The original R structure for classes, known as S3, is still the dominant class paradigm in R use today. Indeed, most of R’s own built-in classes are of the S3 type.

An S3 class consists of a list, with a class name attribute and dispatch capability added. The latter enables the use of generic functions, as we saw in Chapter 1.S4 classes were developed later, with goal of adding safety, meaning that you cannot accidentally access a class component that is not already in existence.

As an example, let’s look at a simple regression analysis run via R’s lm() function. First, let’s see what lm() does:

> ?lm

The output of this help query will tell you, among other things, that this function returns an object of class "lm".
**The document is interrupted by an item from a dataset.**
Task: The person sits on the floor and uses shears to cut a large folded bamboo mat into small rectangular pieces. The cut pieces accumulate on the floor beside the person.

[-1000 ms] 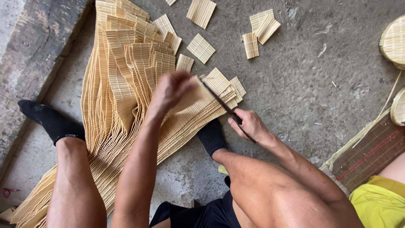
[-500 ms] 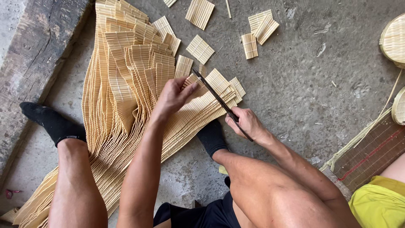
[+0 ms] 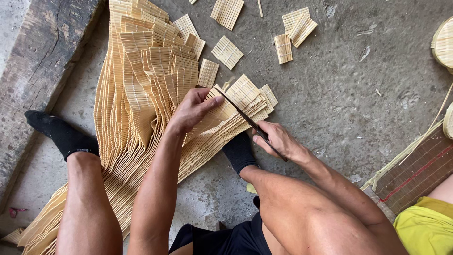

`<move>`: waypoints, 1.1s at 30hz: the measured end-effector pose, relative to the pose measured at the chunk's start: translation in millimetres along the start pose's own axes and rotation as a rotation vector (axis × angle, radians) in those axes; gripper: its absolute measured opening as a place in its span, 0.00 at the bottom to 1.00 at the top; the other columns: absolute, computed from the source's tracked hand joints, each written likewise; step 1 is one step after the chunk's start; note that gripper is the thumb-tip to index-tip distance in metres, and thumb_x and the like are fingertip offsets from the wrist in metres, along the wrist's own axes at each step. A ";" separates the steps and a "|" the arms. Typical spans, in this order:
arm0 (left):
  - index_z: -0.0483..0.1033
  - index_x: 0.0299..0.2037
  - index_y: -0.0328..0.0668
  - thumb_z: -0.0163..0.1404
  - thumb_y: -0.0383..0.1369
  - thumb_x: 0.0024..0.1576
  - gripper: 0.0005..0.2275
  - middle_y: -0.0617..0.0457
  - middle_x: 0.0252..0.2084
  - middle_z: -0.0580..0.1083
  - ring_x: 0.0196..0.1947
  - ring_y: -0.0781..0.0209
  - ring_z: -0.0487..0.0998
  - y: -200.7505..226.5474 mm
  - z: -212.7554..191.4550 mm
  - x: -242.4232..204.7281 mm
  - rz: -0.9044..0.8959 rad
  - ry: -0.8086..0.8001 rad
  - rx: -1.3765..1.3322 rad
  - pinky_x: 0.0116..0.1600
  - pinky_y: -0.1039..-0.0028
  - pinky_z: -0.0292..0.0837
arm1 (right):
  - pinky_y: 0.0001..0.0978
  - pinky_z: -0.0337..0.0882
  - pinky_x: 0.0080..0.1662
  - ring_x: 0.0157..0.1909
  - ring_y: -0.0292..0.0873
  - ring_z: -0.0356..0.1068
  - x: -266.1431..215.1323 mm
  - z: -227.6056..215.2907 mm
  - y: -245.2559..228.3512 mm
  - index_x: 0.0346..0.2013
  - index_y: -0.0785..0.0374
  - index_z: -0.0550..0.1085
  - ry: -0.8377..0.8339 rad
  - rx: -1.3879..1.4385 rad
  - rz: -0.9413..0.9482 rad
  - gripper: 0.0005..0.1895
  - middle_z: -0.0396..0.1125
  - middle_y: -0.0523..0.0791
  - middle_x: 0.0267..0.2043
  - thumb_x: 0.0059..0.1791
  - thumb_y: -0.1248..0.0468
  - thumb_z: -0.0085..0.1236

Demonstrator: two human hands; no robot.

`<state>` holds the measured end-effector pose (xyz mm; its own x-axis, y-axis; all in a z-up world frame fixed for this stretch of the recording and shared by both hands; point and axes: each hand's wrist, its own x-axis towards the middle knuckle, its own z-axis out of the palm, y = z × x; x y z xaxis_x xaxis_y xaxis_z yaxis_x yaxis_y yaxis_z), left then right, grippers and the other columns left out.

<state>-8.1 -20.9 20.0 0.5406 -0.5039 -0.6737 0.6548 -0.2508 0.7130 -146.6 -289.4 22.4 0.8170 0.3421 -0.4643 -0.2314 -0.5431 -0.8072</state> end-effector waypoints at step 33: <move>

Let’s try creating an instance of this object and then printing it:

> x <- c(1,2,3)
> y <- c(1,3,8)
> lmout <- lm(y ˜ x)
> class(lmout)
[1] "lm"
> lmout

Call:
lm(formula = y ˜ x)

Coefficients:
(Intercept)            x
       −3.0          3.5

Here, we printed out the object lmout. (Remember that by simply typing the name of an object in interactive mode, the object is printed.) The R interpreter then saw that lmout was an object of class "lm" and thus called print.lm(), a special print method for the "lm" class. In R terminology, the call to the generic function print() was dispatched to the method print.lm() associated with the class "lm".
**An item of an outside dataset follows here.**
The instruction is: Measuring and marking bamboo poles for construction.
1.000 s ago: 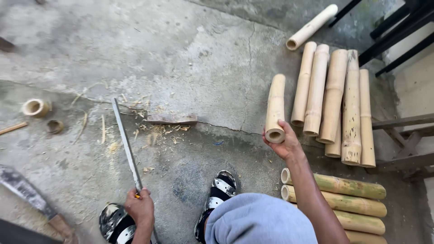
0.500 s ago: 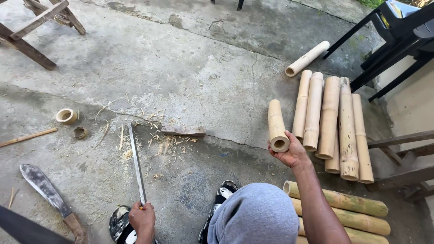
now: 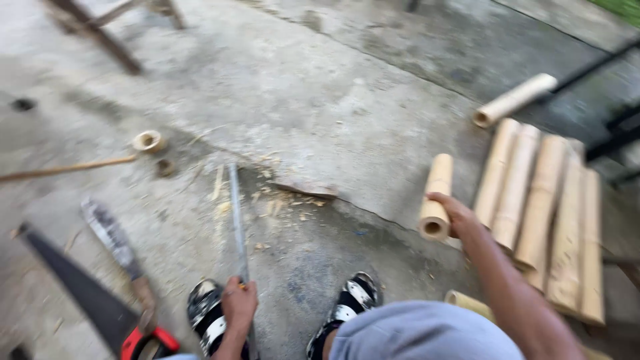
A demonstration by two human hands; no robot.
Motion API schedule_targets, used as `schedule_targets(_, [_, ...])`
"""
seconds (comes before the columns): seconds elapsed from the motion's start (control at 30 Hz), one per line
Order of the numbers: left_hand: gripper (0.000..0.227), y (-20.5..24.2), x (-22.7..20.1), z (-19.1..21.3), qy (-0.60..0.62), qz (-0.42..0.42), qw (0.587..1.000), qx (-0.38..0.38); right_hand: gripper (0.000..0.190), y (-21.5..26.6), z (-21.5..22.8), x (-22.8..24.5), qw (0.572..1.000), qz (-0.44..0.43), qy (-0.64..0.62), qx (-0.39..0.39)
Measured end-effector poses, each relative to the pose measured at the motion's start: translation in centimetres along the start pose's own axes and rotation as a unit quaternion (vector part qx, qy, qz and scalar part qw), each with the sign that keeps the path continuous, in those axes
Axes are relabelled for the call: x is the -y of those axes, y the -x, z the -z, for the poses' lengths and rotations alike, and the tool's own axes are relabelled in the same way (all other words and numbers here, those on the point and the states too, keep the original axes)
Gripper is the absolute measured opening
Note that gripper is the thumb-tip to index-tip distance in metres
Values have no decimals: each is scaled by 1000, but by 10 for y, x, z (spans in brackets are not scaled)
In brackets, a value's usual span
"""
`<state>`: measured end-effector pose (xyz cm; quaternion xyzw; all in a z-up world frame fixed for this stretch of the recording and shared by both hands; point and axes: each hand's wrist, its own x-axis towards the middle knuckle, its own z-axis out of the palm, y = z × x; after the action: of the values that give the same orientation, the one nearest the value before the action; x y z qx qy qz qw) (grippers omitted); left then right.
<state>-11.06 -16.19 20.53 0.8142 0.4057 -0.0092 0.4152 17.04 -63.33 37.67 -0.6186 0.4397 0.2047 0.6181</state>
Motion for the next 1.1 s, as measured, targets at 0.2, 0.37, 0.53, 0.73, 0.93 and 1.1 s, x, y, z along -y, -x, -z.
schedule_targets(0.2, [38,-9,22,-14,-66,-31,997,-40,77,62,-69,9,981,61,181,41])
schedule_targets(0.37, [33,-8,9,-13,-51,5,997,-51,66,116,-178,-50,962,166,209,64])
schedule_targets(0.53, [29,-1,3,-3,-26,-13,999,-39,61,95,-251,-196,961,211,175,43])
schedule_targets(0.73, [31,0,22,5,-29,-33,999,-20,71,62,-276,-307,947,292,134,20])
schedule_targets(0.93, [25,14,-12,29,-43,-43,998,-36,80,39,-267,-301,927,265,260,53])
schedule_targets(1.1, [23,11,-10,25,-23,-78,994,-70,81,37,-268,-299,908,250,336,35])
Let’s take a look at the generic function and the class method in this case:

> print
function(x, ...) UseMethod("print")
<environment: namespace:base>
> print.lm
function (x, digits = max(3, getOption("digits") - 3), ...)
{
    cat("\nCall:\n", deparse(x$call), "\n\n", sep = "")
    if (length(coef(x))) {
        cat("Coefficients:\n")
        print.default(format(coef(x), digits = digits), print.gap = 2,
            quote = FALSE)
    }
    else cat("No coefficients\n")
    cat("\n")
    invisible(x)
}
<environment: namespace:stats>

You may be surprised to see that print() consists solely of a call to UseMethod(). But this is actually the dispatcher function, so in view of print()’s role as a generic function, you should not be surprised after all.

Don’t worry about the details of print.lm(). The main point is that the printing depends on context, with a special print function called for the "lm" class. Now let’s see what happens when we print this object with its class attribute removed:

> unclass(lmout)
$coefficients
(Intercept)           x
       −3.0         3.5

$residuals
   1    2    3
 0.5 −1.0  0.5

$effects
(Intercept)           x
  −6.928203   −4.949747    1.224745

$rank
[1] 2
...

I’ve shown only the first few lines here—there’s a lot more. (Try running this on your own!) But you can see that the author of lm() decided to make print.lm() much more concise, limiting it to printing a few key quantities.

You can find all the implementations of a given generic method by calling methods(), like this:

> methods(print)
  [1] print.acf*
  [2] print.anova
  [3] print.aov*
  [4] print.aovlist*
  [5] print.ar*
  [6] print.Arima*
  [7] print.arima0*
  [8] print.AsIs
  [9] print.aspell*
 [10] print.Bibtex*
 [11] print.browseVignettes*
 [12] print.by
 [13] print.check_code_usage_in_package*
 [14] print.check_demo_index*
 [15] print.checkDocFiles*
 [16] print.checkDocStyle*
 [17] print.check_dotInternal*
 [18] print.checkFF*
 [19] print.check_make_vars*
 [20] print.check_package_code_syntax*
...

Asterisks denote nonvisible functions, meaning ones that are not in the default namespaces. You can find these functions via getAnywhere() and then access them by using a namespace qualifier. An example is print.aspell(). The aspell() function itself does a spellcheck on the file specified in its argument. For example, suppose the file wrds consists of this line:

Which word is mispelled?

In this case, this function will catch the misspelled word, as follows:

aspell("wrds")
mispelled
  wrds:1:15

The output says that there is the indicated spelling error in line 1, character 15 of the input file. But what concerns us here is the mechanism by which that output was printed.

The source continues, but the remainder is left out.